Secara sosial, perkawinan pada usia anak akan menghilangkan masa untuk mengembangkan kehidupan sosialnya, kehilangan waktu bermain dan momentum untuk menikmati masa kanak-kanak. Dilihat dari sisi tumbuh kembang, anak perempuan di bawah usia 18 tahun masih belum memiliki kesiapan mental untuk menjadi ibu, sehingga bisa berisiko kematian ibu
dan bayi ketika melahirkan.
“Perkawinan anak dengan kehamilan dini berisiko tinggi terhadap janin yang dikandungnya, seperti hasil penelitian PSKK UGM yang menyebutkan bahwa 14 persen bayi yang lahir dari ibu berusia remaja di bawah 17 tahun adalah prematur,” kata Yohanna di Jakarta, Jumat (19/6).
Di sisi lain, kata Yohanna, Indonesia memiliki komitmen yang sangat tinggi untuk memberikan jaminan perlindungan kepada anak melalui kerangka regulasi dan kebijakan, baik nasional maupun internasional. Regulasi tersebut, yakni UU 23/2002 yang telah diubah menjadi UU 35/2014 tentang Perlindungan Anak di tingkat nasional, dan pada tingkat internasional ada The Convention on the Rights of the Child atau Konvensi Hak Anak.

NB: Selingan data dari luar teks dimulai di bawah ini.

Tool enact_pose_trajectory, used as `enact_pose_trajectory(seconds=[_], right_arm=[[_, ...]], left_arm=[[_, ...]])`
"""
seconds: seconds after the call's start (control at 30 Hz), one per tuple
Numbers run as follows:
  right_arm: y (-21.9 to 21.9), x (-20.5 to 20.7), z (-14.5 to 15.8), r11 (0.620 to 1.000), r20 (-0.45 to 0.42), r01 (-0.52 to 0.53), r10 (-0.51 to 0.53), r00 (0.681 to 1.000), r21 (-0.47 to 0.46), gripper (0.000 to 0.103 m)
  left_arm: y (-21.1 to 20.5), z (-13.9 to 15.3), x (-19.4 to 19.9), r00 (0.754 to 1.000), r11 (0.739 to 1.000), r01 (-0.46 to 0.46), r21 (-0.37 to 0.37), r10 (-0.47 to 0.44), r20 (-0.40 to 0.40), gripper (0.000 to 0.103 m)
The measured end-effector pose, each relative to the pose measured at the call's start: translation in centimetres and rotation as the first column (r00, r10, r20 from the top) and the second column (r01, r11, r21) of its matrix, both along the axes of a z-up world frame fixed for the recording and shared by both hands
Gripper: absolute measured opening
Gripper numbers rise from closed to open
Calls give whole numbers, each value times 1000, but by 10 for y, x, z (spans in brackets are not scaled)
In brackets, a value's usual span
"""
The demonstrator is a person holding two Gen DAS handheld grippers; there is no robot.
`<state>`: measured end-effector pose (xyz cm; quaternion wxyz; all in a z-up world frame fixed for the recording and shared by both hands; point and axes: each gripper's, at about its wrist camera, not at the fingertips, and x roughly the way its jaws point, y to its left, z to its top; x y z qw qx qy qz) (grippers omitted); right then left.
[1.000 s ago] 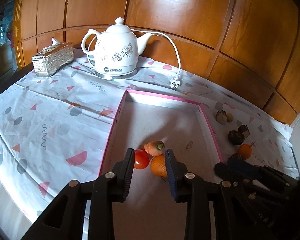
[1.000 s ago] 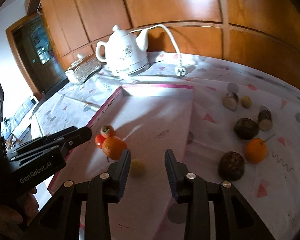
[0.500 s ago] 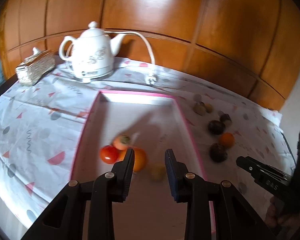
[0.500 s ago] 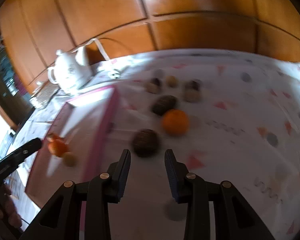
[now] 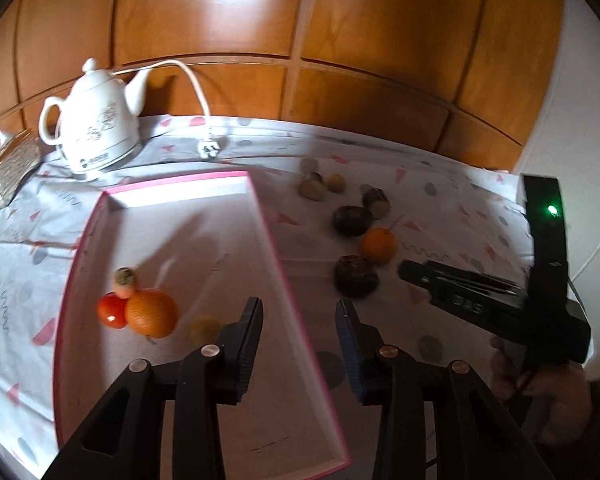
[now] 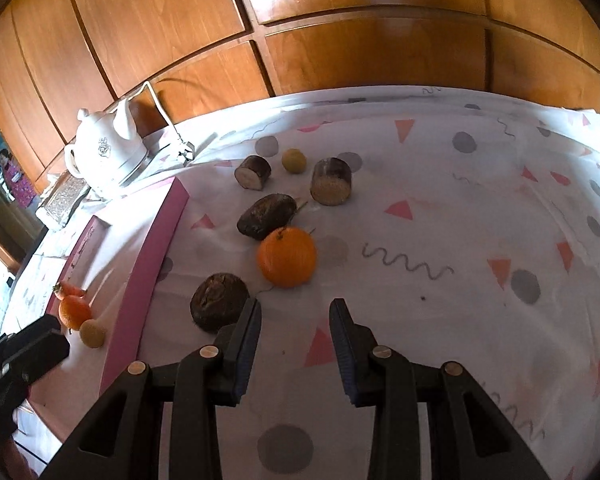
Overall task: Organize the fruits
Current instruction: 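Move the left gripper to a dark brown fruit while the right gripper approaches the stemmed orange, then grasp the dark brown fruit with the left gripper while the right gripper grasps the stemmed orange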
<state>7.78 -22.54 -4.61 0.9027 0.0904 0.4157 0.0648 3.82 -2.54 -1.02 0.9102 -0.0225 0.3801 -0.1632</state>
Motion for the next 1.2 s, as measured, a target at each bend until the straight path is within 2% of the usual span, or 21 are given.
enact_pose_trajectory(seconds=[0.43,0.57,0.67,0.77,0.83,0.97,1.03,1.2], right_arm=[[15,35,-1,998,6,-36,36,999,-47,37],[19,43,-4,996,9,-27,28,1000,-88,39],[14,41,-6,995,17,-20,21,1000,-97,36],[12,33,1,991,57,0,7,998,-135,24],[8,29,6,987,74,17,-5,997,-162,22],[-5,26,7,994,53,6,0,999,-111,24],[-12,25,4,997,44,10,-6,999,-80,31],[-18,25,1,999,37,11,-9,999,-46,36]], left_arm=[[-26,-6,23,999,999,36,10,-36,-23,39],[-29,-8,27,999,999,41,8,-40,-33,39],[-33,-9,30,998,999,52,7,-52,-36,39],[-38,-9,34,997,998,67,1,-67,-47,39],[-43,-10,38,995,997,80,-6,-81,-57,39],[-56,-13,48,993,996,92,-5,-92,-79,39],[-65,-13,53,991,994,106,4,-106,-85,39],[-86,-23,66,986,989,130,68,-122,-113,38]])
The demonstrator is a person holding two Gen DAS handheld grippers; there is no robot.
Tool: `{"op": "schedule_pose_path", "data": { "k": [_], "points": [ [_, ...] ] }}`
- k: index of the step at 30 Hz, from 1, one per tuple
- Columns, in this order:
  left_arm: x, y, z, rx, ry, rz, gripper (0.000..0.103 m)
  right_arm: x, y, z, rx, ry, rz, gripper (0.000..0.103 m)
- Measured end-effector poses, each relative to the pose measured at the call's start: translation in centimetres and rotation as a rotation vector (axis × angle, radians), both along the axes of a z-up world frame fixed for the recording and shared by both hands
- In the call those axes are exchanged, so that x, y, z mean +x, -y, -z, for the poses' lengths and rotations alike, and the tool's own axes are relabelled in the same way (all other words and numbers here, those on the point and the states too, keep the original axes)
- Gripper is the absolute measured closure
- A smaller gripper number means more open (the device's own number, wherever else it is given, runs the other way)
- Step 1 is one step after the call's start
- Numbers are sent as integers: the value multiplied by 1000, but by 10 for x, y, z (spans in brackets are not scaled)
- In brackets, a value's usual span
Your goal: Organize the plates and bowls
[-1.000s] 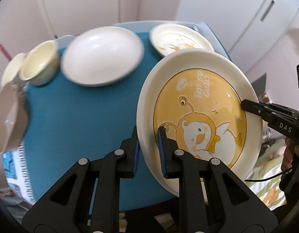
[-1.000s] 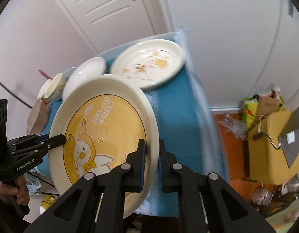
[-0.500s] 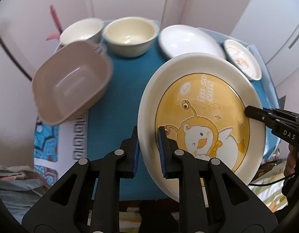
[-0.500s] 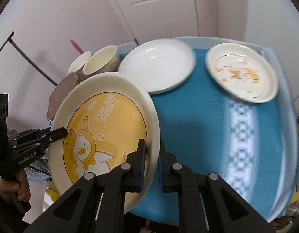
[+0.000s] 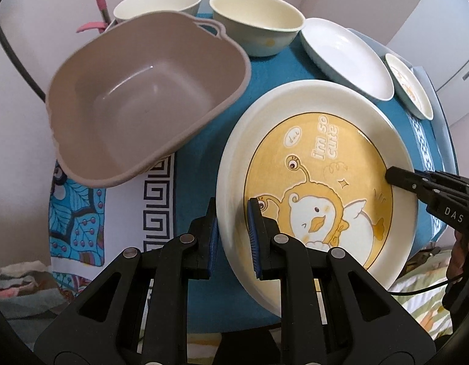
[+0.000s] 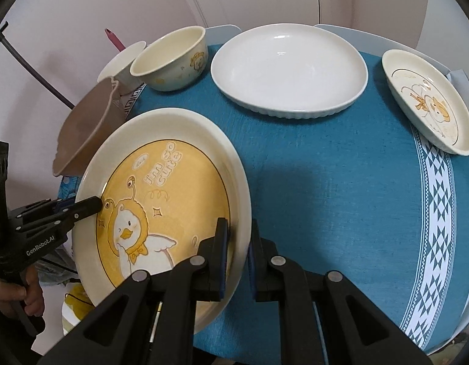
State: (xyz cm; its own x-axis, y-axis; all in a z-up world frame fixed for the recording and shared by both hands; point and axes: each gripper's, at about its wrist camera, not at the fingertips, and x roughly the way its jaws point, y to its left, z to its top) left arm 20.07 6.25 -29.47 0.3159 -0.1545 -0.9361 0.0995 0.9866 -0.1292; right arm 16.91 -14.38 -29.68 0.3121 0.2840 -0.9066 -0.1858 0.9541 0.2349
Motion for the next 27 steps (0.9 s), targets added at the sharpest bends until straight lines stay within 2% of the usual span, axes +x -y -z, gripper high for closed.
{"op": "schedule_pose_path", "data": {
  "k": [17, 21, 23, 25, 27],
  "points": [
    [1, 7, 9, 16, 13, 19, 88, 0, 1, 14, -14, -15, 42, 89],
    [1, 9, 11, 35, 5, 10, 82, -1, 2, 14, -27, -14, 49, 89],
    [-1, 11, 11, 62, 6, 9, 78, -2, 2, 13, -33, -8, 51, 89],
    [-5, 12, 10, 87, 11, 11, 55, -4, 4, 9, -43, 4, 56, 89],
    [-12, 10, 4, 99, 30, 10, 45, -8, 7, 5, -51, 19, 65, 85]
  ]
}}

Sebelumnya, dalam sidang MK, Kamis (18/6), hakim konstitusi memutuskan menolak permohonan uji materi UU 1/1974 tentang Perkawinan, khusus Pasal 7 ayat (1) dan (2) yang mengatur soal batas usia perkawinan. MK menilai dalil permohonan tidak beralasan.
Uji materi Pasal 7 ayat (1) dan (2) UU Perkawinan ini diajukan Koalisi 18 yang terdiri dari Indri Oktaviani, FR Yohana Tantiana W, Dini Anitasari, Sa’baniah, Hidayatut Thoyyibah, Ramadhaniati, dan Yayasan Pemantau Hak Anak (YPHA). Aturan ini dinilai bertentangan dengan UUD 1945.